嫌いな君の気持ちが知りたい




 教室に入ると、修羅場みたいになっていた。チヅルは泣いていて、レイカはブチギレていた。そして、複数人に二人は囲まれていた。

「ふざけんなよ! 私の人生、めちゃくちゃにする気かよ。ふざけやがって!」とレイカは声を荒げて、机を思いっきり蹴った。机は大きな音を立てて、床に倒れた。

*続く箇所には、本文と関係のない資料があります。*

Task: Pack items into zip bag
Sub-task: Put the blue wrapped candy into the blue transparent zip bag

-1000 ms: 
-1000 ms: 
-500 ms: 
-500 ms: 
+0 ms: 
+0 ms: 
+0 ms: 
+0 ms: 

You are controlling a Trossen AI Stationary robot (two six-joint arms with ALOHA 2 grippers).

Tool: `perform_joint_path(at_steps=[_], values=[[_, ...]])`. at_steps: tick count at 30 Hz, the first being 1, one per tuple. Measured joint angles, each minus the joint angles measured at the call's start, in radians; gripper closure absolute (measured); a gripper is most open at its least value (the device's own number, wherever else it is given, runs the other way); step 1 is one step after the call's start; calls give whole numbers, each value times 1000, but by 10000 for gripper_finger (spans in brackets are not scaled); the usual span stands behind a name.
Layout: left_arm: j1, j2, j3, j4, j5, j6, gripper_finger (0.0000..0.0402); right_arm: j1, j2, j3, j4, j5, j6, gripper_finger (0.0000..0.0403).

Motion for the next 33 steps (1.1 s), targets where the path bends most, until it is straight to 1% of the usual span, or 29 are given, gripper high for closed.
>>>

 まだ、教室の誰もが私が来たことに気づいていなかった。
 マリの席を見ると、マリはまだ来ていないようだった。
 きっと、いつものより遅く来るつもりなのだろう。

「来たよ」とタニグチサオリが大きな声で言った。

 そして、クラスのみんなが私を一斉に見た。みんな冷たい目をしていた。レイカが私の方に歩いてきた。私はドアの前に立ち止まったままでいる。なぜかわからないけど、急に両足がガクガクと震えているのを感じた。思いっきり、奥歯を噛み締める。顎もガクガクと震えている。私は小さく息をつき、レイカが近づいてくるのを待った。アイコンタクトを感じた。
 ふとその方を見ると、左前にいる野球部の男子、ツルハシが何かサインを送っているのがわかった。